Performance restricted stock units (PRSUs) are promises to deliver company shares to employees or executives only if the business meets specific performance targets and any time-based holding rules. Think of them as a bonus that converts into stock only after set goals are reached, so investors watch PRSUs for two reasons: they can dilute existing shares if paid out, and they signal how closely management’s pay is tied to company performance.
401(k) Savings Plan financial
"Consists of shares of Issuer common stock credited to the Reporting Person 401(k) account at the Issuer 401(k) Savings Plan, which pursuant to the terms of the Merger Agreement, at the Effective Time were converted into the right to receive the Merger Consideration."
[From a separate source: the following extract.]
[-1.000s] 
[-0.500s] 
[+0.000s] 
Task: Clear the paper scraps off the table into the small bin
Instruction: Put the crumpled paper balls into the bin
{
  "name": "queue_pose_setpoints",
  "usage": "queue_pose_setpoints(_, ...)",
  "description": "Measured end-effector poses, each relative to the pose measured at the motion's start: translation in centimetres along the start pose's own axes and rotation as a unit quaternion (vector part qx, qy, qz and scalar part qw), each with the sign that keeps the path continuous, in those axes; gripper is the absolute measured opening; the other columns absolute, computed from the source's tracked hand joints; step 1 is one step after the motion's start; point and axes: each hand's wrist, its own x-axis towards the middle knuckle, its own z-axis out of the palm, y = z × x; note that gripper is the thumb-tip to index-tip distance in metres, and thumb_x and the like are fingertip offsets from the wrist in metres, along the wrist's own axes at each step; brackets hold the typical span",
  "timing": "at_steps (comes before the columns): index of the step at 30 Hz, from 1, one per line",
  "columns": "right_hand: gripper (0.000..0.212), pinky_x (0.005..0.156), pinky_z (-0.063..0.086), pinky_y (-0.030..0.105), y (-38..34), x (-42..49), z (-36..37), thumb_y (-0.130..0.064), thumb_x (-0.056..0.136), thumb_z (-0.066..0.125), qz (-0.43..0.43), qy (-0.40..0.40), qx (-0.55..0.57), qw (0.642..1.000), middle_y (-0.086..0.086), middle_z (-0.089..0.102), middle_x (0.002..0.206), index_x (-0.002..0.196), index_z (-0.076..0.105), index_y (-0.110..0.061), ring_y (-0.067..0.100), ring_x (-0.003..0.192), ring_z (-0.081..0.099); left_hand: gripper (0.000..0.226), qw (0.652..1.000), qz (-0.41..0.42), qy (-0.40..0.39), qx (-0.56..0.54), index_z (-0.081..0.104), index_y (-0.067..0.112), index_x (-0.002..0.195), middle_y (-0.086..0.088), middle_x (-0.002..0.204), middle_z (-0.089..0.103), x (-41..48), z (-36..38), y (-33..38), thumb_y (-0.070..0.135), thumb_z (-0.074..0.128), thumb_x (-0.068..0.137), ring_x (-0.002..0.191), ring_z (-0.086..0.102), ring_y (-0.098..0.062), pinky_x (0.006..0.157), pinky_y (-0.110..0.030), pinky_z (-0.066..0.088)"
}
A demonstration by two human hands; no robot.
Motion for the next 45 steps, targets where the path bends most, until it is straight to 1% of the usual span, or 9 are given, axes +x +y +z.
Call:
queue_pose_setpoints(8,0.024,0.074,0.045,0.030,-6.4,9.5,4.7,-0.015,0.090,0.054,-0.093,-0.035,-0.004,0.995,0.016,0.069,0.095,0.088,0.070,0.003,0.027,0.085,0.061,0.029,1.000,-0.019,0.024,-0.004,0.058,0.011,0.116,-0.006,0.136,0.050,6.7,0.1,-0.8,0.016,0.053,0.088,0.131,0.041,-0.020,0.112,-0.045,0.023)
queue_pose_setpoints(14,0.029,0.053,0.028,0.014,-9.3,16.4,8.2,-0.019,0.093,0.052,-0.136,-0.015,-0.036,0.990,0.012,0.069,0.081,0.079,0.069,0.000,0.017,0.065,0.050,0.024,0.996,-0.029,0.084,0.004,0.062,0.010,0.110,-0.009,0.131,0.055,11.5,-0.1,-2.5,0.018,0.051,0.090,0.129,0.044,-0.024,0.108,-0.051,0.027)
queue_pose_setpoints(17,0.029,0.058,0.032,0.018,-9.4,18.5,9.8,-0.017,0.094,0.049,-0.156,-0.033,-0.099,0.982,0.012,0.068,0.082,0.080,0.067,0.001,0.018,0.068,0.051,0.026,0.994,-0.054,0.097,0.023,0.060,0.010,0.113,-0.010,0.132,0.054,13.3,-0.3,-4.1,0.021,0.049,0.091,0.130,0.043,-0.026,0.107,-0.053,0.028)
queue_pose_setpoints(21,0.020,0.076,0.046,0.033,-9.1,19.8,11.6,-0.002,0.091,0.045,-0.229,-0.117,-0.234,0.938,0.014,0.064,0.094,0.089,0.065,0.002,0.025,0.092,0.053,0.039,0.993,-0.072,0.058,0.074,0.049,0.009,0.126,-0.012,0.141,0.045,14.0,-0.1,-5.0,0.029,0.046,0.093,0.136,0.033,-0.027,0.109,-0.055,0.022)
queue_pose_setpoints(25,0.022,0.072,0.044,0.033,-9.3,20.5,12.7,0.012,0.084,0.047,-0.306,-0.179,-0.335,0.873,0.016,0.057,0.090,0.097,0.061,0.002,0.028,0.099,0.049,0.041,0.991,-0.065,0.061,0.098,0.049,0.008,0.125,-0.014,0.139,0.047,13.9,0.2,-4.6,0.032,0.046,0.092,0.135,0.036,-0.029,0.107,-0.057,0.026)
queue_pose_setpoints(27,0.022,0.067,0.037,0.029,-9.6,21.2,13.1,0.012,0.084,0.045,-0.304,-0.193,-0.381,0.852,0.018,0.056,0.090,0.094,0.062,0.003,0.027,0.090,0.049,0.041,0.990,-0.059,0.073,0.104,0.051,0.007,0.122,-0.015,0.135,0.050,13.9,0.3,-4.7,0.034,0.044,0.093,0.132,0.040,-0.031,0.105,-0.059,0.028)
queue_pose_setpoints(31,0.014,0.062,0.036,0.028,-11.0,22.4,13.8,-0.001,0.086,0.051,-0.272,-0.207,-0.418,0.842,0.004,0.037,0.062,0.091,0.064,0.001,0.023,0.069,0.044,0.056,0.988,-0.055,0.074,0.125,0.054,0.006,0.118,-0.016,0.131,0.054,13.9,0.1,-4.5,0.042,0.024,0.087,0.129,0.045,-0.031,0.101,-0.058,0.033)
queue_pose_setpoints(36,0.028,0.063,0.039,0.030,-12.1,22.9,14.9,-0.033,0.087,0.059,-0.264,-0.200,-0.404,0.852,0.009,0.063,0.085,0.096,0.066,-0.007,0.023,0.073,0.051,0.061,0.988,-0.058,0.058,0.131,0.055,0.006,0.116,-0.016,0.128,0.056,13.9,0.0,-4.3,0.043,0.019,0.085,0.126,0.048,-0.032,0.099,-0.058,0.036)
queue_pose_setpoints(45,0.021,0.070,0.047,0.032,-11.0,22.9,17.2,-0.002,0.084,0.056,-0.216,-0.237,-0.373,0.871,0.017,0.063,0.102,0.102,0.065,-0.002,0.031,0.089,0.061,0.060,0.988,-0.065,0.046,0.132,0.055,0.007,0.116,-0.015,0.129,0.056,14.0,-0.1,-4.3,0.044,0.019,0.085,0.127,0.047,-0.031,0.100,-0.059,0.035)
A 401(k) savings plan is an employer-sponsored retirement account that lets employees set aside a portion of their paycheck on a tax-advantaged basis, often with employer matching contributions that act like free additional savings. It matters to investors because matching, tax-deferred growth and investment choices can significantly boost long-term wealth—while plan rules or heavy concentration in a single company’s stock can increase an employee’s financial exposure to that company.
FAQ
What did FFIC executive Douglas McClintock report in this Form 4 filing for FFIC?
Douglas J. McClintock reported disposing of FFIC common stock in connection with the merger into OceanFirst Financial Corporation. Shares were returned to the issuer and converted into the right to receive OCFC common stock under a fixed exchange ratio, not sold on the open market.
What happened to McClintock’s unvested FFIC RSUs and PRSUs in the merger?
Previously unvested FFIC RSUs and PRSUs awarded before the merger agreement were accelerated, vested at target for PRSUs, and converted into OCFC common stock at the 0.85-to-one ratio. Awards granted after the merger agreement became service-based OCFC RSUs, keeping similar terms but without performance conditions.
Does Douglas McClintock still beneficially own any FFIC common stock after the merger?
No. The filing states that, as a result of the merger and related share conversions, Douglas J. McClintock no longer beneficially owns, directly or indirectly, any shares of FFIC common stock. His former FFIC interests were converted into OCFC equity and cash for fractional shares.